[What you have to do] Write out exactly what each line says, starting with the first line below and ending on the one with "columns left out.".

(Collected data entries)
=====

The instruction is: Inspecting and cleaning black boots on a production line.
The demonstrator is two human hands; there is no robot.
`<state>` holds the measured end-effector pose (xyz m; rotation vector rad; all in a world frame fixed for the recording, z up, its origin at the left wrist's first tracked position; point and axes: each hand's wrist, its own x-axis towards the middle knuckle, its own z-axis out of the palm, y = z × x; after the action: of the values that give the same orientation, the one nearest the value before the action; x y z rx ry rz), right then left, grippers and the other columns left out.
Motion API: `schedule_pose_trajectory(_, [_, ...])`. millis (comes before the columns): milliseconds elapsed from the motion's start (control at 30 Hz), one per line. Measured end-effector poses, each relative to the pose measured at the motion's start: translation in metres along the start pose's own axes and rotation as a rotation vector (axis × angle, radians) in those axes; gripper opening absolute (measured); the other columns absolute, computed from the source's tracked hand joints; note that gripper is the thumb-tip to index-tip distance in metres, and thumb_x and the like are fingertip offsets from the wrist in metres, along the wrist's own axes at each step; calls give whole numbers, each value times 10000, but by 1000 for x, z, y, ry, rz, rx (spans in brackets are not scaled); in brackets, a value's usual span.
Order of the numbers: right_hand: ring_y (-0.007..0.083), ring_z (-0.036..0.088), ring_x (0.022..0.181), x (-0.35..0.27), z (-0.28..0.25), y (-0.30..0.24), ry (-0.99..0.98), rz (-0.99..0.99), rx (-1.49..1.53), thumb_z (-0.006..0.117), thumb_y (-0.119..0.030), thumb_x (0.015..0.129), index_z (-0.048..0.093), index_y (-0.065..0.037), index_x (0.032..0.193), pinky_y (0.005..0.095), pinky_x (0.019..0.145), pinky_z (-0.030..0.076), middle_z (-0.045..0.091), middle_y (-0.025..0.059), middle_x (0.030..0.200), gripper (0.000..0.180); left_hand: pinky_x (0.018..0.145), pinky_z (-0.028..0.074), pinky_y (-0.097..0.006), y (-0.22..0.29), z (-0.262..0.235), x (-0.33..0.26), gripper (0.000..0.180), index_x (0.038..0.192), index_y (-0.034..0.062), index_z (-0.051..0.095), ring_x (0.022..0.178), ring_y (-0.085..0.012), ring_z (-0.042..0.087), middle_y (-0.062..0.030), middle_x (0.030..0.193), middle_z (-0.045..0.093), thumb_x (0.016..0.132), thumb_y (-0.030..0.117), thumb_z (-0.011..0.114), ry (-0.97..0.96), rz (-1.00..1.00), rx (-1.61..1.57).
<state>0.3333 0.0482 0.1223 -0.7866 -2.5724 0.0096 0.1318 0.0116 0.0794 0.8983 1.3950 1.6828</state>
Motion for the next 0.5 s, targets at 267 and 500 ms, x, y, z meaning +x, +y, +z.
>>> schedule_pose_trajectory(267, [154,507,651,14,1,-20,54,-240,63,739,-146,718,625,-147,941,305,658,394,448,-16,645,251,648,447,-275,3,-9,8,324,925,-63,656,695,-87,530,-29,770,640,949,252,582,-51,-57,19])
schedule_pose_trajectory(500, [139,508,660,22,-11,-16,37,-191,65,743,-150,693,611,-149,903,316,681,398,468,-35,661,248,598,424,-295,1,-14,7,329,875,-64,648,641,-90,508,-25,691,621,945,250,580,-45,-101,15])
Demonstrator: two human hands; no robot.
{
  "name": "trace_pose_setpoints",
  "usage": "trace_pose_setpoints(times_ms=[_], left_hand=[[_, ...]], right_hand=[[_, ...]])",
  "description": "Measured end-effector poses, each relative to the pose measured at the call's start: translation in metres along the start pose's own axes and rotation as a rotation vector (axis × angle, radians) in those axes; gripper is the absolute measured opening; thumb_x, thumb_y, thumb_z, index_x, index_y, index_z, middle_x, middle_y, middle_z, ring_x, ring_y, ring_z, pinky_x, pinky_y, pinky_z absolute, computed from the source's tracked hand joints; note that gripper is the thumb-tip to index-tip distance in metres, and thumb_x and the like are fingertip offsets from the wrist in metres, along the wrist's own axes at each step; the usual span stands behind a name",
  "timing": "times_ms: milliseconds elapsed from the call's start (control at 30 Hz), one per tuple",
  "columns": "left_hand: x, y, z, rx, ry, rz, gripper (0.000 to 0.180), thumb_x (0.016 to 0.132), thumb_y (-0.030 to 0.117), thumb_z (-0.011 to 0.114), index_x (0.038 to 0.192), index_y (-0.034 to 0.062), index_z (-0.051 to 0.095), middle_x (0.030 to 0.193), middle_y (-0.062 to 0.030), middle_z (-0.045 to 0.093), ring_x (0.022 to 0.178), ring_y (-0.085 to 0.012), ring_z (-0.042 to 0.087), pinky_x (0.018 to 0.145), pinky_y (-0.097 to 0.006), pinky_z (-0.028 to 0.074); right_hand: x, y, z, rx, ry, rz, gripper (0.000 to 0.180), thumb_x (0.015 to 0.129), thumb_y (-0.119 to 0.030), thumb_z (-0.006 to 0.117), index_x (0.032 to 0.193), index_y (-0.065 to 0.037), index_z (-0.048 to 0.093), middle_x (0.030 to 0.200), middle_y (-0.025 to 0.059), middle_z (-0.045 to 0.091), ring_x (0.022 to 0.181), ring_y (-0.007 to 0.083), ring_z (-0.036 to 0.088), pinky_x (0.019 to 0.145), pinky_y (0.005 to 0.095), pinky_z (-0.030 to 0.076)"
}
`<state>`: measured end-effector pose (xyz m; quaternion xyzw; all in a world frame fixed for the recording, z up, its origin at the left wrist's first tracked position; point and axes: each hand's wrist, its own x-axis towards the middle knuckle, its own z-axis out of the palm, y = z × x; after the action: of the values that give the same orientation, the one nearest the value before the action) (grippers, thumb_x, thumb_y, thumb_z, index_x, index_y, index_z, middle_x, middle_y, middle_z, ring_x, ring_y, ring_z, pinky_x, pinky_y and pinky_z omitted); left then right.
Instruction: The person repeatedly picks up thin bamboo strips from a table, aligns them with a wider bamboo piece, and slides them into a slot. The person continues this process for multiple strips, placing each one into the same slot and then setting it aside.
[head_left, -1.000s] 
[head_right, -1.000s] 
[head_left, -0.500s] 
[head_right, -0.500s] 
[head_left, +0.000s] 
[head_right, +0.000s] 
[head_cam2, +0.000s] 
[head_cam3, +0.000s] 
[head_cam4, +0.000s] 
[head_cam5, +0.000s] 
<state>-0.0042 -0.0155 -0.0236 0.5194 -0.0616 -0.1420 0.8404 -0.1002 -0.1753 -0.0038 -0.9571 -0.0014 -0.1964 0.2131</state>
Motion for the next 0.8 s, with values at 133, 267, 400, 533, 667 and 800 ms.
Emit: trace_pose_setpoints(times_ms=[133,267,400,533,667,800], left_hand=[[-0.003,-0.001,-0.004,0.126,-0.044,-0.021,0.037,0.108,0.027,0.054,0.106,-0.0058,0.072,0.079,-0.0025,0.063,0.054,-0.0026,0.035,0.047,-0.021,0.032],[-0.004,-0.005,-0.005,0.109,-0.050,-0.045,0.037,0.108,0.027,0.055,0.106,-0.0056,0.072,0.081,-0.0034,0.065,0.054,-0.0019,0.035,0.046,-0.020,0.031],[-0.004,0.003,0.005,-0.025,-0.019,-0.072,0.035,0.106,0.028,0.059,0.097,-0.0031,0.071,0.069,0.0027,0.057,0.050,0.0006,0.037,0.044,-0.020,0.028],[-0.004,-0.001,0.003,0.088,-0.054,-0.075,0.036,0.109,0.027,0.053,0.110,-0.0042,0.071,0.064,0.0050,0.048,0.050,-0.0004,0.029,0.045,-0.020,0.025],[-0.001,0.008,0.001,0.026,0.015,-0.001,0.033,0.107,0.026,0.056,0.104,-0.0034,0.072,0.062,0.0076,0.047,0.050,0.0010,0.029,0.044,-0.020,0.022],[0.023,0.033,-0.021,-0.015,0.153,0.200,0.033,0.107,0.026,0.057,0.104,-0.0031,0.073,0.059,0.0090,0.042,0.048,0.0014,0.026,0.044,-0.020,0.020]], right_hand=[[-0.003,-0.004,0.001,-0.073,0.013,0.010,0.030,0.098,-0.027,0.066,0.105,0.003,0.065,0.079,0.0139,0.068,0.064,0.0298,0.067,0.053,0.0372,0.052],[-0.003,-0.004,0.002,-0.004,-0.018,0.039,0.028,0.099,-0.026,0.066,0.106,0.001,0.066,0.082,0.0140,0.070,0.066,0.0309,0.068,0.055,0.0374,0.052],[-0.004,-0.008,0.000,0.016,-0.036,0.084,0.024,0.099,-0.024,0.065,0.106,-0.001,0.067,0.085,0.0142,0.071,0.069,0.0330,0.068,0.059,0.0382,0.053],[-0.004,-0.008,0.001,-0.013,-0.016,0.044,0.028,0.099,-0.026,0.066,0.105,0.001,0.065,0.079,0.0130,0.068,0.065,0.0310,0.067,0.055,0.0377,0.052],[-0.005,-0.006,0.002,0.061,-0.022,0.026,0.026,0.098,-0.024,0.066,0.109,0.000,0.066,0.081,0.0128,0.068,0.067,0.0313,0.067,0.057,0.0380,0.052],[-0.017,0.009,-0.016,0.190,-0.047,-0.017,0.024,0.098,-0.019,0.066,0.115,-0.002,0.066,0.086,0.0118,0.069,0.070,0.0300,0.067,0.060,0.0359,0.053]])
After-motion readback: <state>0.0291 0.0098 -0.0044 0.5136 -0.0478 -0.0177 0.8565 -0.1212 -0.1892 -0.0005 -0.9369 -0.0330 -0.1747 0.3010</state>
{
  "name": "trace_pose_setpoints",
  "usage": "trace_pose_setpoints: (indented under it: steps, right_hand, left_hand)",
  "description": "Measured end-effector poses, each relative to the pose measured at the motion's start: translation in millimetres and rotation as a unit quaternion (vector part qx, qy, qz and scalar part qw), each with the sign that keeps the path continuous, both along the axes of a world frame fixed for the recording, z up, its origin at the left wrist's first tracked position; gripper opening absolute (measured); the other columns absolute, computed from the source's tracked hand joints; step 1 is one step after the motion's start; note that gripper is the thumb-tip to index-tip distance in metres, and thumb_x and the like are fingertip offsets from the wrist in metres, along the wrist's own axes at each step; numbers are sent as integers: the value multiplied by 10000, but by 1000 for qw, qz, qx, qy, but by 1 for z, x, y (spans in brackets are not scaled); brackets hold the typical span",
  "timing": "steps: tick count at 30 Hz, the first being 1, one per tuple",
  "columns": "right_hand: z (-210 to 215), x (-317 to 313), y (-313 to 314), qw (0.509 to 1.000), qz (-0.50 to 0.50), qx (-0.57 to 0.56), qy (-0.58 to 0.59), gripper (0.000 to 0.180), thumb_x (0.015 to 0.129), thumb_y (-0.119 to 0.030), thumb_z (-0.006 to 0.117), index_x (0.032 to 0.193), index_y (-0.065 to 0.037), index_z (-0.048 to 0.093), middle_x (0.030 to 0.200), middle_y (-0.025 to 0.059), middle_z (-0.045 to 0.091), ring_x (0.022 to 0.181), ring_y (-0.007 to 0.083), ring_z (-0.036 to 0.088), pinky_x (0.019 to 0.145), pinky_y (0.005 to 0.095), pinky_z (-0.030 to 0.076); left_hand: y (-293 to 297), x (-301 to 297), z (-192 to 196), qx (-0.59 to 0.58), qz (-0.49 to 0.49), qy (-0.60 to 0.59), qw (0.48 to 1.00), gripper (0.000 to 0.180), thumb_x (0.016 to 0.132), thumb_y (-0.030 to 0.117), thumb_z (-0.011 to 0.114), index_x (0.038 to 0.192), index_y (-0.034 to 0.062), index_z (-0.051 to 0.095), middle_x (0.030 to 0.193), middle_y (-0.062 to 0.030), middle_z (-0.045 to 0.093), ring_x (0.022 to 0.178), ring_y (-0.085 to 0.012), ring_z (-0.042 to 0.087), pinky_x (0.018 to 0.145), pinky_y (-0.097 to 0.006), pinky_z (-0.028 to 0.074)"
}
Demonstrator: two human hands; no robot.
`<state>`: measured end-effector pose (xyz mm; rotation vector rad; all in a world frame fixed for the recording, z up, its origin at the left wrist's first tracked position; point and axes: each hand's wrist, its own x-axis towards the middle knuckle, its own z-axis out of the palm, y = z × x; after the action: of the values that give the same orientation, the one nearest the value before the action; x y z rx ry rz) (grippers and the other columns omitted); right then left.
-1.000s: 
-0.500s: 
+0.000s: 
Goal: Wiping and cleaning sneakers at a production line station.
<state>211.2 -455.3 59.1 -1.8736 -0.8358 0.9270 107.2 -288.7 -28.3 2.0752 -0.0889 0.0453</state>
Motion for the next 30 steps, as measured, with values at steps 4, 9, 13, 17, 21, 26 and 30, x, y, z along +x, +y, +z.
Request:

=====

[Exercise result]
The instruction is: Inspecting and cleaning black boots on a production line.
The demonstrator is two human hands; there is no robot.
`<state>` holds the measured end-effector pose (xyz m; rotation vector rad; all in a world frame fixed for the recording, z up, its origin at the left wrist's first tracked position; point and axes: each hand's wrist, its own x-axis towards the middle knuckle, its own z-axis out of the palm, y = z × x; after the action: of the values that give the same orientation, the one nearest the value before the action; x y z rx ry rz), right then left, grippers and the other columns left out.

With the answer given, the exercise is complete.